Wohnraum-Dilemma
Senioren beanspruchen den meisten Platz in Deutschland
Wohnraum ist in Deutschland ungleich verteilt. Während die einen im Schnitt auf knapp 45 Quadratmetern leben, essen, kochen, arbeiten, entspannen oder schlafen, wohnt ein beträchtlicher Teil besonders der älteren Menschen auf deutlich größerer Fläche. 27 Prozent der alleinlebenden über 65-Jährigen wohnt sogar auf 100 Quadratmetern oder mehr.
In Deutschland gibt es bei der Wohnraumgröße eklatante Unterschiede zwischen den Altersgruppen. Zahlen des Statistischen Bundesamtes machen deutlich, dass ältere Menschen im Durchschnitt viel mehr Wohnraum pro Person zur Verfügung haben als jüngere. Zum Beispiel hatten Haushalte, deren Haupteinkommensbezieher mindestens 65 Jahre alt waren, im Jahr 2022 durchschnittlich 69 Quadratmeter Wohnfläche pro Person, während es bei den 45- bis 64-Jährigen nur 55 Quadratmeter waren. Die jüngsten Altersgruppen, insbesondere die Haushalte von 25- bis 44-Jährigen, hatten mit 45 Quadratmetern pro Person die geringste Wohnfläche zur Verfügung.
Natürlich hängt die verfügbare Wohnfläche stark von der Haushaltsgröße ab. Alleinlebende verfügen im Schnitt über mehr Wohnraum als Haushalte mit mehreren Personen. Interessanterweise zeigen sich aber auch Unterschiede beim Vergleich der Eigentumsverhältnisse. Zum Beispiel haben ältere Menschen in Eigentümerhaushalten im Mittel 28 Prozent mehr Wohnraum als die nächstjüngere Altersgruppe, während der Unterschied bei Mieterhaushalten mit 20 Prozent deutlich geringer ausfällt. Aber das sind nicht die einzigen Gründe für die offensichtlichen Unterschiede beim Platz.

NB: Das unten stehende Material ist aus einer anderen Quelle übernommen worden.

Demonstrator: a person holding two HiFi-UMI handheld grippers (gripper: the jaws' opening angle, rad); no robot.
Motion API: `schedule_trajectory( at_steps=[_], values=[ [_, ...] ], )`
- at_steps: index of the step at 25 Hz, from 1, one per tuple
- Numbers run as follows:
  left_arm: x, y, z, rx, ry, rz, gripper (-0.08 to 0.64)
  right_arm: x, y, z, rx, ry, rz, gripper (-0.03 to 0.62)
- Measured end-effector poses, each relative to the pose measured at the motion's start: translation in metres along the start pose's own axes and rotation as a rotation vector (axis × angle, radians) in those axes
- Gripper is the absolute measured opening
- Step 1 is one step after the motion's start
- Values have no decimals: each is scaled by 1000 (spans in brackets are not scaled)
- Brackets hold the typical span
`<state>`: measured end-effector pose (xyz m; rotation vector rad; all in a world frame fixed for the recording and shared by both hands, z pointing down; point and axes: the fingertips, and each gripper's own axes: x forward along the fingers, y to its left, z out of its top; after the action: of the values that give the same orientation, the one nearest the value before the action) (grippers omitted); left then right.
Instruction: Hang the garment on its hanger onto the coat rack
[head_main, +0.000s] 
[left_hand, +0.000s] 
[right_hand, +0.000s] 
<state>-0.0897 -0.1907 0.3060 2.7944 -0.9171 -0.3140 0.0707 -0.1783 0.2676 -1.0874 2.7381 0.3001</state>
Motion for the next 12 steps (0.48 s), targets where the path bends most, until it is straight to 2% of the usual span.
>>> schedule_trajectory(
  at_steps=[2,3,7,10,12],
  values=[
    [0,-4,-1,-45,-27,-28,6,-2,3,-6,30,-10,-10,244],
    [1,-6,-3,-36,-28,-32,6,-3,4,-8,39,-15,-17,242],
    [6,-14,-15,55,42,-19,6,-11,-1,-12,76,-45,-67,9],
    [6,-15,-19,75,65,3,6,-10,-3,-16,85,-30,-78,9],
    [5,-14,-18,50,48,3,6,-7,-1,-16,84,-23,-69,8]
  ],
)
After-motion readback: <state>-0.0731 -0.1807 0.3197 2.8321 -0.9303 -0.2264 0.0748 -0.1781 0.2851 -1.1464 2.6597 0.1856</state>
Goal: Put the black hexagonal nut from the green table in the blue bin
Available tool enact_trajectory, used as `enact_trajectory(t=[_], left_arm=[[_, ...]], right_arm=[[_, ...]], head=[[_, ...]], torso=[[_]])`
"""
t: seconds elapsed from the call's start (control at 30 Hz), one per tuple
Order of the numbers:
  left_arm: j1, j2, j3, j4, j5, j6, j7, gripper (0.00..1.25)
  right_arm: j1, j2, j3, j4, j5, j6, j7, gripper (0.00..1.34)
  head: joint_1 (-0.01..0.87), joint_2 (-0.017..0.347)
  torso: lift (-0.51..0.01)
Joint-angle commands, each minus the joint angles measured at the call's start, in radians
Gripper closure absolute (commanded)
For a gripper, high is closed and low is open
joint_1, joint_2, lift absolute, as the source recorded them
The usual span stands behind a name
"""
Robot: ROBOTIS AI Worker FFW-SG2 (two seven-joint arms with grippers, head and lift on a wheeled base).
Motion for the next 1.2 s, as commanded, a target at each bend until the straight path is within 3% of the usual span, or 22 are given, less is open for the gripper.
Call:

Längerer Wohnsitz, größerer Wohnraum
Ein weiterer Faktor, der die Wohnraumgröße beeinflusst, ist die Wohndauer. Haushalte, die seit längerer Zeit in ihrer Wohnung leben, haben tendenziell mehr Wohnraum zur Verfügung als häufig wechselnde Eigentümer oder Mieter. Ein wesentlicher Grund dafür liegt auf der Hand: Mit jedem Wohnungswechsel geht auch immer eine Anpassung des Bedarfs einher. Niemand zieht freiwillig in ein zu großes Haus, das auch gepflegt, geputzt, beheizt und instand gehalten werden muss. Und sind die Kinder erst aus dem Haus, geht der Bedarf an Quadratmetern tendenziell schlagartig zurück.
Demgegenüber wird das besonders lange Wohnenbleiben durch andere monetäre Anreize verstärkt. Eigentümer haben ihre Immobilie in der Regel irgendwann abbezahlt, treue Mieter profitieren von Altmietverträgen, die Wohnkosten sind in beiden Fällen minimal. Irgendwann ist der Umzug ein reines Verlustgeschäft, das freiwillig keiner eingehen mag. Über 60% der Haushalte in der Altersgruppe 65+ leben bereits seit mehr als 23 Jahren in ihrer aktuellen Wohnung. Dies gilt insbesondere für Eigentümerhaushalte, während Mieterhaushalte eher dazu neigen, in höherem Alter umzuziehen.
Wohnungsknappheit als Ursache und Folge
Diese Entwicklung ist auf dem derzeit immer enger werdenden Wohnungsmarkt fatal. So suchen junge Familien händeringend nach größeren Wohnungen, allein lebende Senioren nach kleineren Wohnungen zum angemessenen Preis. Eine Lösung ist nicht in Sicht. Wohnungstauschbörsen scheitern oft an der Praktikabilität und den Mietaufschlägen, die mit einem Wohnungstausch zwangsläufig einhergehen. Andererseits hält der Mieterschutz die Leute über Jahrzehnte im Bestand. Erst durch steigende Energiepreise oder zwingend notwendige Sanierungsmaßnahmen kommt Bewegung in den Markt.
Die Daten zeigen aber auch, dass Wohnraum nicht nur eine Frage des Alters, sondern auch der Haushaltsgröße und der Eigentumsverhältnisse ist. Während der Wohnungswechsel generell mit zunehmendem Alter stagniert, ist die Ungleichverteilung des Wohnraums bei Mietern messbar weniger groß als bei Eigentümern. Wie dieses Problem für alle Beteiligten gleichermaßen gelöst werden kann, steht in den Sternen.